22 June 2017 by Suyen Hu
It was my second week at the school to read with the girls on a one to one basis. Two children chose to read Cheeky Monkey for the day’s reading as they were so excited to see how cheeky the Monkey was! At the very beginning of the story, it says: ”Cheeky Monkey is a very big monkey”. The first girl I met was Evie. I think of Evie as ‘The Little Girl Who Loves Reading’. Evie read the story and said: ‘Let me guess how big it is. I think, it will be from the floor to this big (she pointed to the window of the classroom). But when we turned to the second page, Evie saw the Monkey was even bigger than a tree. She then changed her idea about the Monkey’s size. She said: ‘Now I think he is that big!’ (She pointed from the floor to the sky outside the window).

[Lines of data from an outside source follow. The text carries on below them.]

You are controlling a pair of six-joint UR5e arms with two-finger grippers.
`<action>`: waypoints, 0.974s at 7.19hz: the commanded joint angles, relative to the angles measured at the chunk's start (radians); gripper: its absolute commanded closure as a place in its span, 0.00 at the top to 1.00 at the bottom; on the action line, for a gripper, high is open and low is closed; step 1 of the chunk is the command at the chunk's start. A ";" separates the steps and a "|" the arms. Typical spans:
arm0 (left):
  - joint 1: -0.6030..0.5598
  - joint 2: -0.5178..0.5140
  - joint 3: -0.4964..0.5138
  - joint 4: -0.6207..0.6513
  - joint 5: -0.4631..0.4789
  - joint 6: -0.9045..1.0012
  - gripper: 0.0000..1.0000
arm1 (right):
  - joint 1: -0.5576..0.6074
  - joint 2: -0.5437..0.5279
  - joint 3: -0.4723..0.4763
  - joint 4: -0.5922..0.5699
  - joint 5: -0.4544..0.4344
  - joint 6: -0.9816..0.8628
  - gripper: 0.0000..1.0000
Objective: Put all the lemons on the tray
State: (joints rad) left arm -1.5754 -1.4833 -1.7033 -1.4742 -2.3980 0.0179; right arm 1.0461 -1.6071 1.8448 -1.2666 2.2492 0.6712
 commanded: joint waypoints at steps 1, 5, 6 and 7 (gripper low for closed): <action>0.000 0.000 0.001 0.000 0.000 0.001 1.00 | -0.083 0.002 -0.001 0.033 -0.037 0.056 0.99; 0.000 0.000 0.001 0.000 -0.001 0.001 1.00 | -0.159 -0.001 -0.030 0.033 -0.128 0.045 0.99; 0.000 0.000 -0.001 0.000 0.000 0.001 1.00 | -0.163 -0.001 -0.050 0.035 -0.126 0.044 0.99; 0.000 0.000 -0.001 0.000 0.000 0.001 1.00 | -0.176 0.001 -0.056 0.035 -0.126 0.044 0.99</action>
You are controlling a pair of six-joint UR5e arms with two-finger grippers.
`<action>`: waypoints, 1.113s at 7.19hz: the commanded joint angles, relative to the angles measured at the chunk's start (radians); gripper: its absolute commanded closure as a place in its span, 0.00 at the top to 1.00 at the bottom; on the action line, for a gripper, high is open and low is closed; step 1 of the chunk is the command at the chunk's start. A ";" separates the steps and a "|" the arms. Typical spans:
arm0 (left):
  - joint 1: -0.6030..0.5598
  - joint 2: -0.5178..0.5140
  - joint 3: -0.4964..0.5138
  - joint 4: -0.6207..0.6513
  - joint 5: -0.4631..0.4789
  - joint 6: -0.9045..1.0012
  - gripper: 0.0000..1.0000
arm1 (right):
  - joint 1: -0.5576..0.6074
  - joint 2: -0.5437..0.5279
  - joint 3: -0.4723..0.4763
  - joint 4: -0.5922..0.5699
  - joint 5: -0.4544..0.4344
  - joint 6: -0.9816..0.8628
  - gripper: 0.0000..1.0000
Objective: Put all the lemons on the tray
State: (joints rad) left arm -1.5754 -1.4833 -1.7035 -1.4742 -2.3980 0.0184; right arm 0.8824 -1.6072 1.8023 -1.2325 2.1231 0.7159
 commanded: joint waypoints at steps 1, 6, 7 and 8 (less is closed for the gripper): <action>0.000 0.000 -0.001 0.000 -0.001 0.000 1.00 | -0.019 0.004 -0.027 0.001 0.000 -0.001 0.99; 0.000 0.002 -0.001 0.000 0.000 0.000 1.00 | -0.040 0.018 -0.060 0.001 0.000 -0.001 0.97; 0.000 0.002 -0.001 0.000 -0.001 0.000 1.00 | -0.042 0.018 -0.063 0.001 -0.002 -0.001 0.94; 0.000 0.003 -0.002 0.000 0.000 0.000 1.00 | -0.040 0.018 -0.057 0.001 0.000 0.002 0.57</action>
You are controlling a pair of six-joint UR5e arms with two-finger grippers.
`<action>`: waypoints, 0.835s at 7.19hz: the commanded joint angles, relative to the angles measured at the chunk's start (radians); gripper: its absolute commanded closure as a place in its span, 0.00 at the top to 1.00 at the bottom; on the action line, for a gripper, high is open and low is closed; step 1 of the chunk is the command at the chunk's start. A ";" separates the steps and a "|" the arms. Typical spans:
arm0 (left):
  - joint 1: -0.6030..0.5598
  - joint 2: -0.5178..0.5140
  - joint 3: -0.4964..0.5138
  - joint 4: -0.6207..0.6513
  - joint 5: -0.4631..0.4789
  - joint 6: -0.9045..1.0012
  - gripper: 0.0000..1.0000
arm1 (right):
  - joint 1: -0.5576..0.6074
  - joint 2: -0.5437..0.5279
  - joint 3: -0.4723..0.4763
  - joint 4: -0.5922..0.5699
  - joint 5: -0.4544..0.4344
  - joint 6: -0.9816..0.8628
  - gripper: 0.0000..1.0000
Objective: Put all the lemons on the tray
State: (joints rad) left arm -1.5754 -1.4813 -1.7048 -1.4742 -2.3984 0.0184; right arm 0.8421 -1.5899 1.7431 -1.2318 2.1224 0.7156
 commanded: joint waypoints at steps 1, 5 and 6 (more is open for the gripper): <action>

As the story flew, she told me: ‘Can I try to read the Chinese too?’ So after reading in English and talking about the monkey, she started to read the story in Mandarin. She was very good and she picked up the words quickly and could pronounce the words without me to help. She seemed to enjoy the story and the new language task. When she went through half of the story, she covered some pinyin above the words and asked me, ‘Can you read the words if I covered the pinyin?’ Of course I could read the Chinese text easily as it’s my first language. Evie then said to me, ‘One day I’ll be able to read Chinese without pinyin.’
Now back to the story itself, Cheeky Monkey was not the first in the race and he became a bad monkey. Some boys said the monkey will be killed or become more wild at the end, but Evie told me, ‘I think he finally will become a good monkey. Someone will come to help him, but I don’t know who will come.’ She was waiting to see who would come to help the Monkey, but before that, the Monkey was caught by the Chinese gods. She looked a bit worried now and felt sad that Monkey was tied by the chain and hidden under the Turtle Mountain. Evie pointed out the tears from the monkey’s eye and said, ‘He is crying.' However, several hundred years later, when a fisherman found the chain and asked his friends and had many water buffalos to pull the chain, the Monkey appeared from the water! Evie was surprised and said, ‘He actually lived in the water for hundreds of years! And now he grew bigger! I think he is as big as the school corridor!’ I looked from left to right of the school corridor. It’s about 10 metres. The Monkey is enormous in Evie’s mind.
* The child's real name has been changed.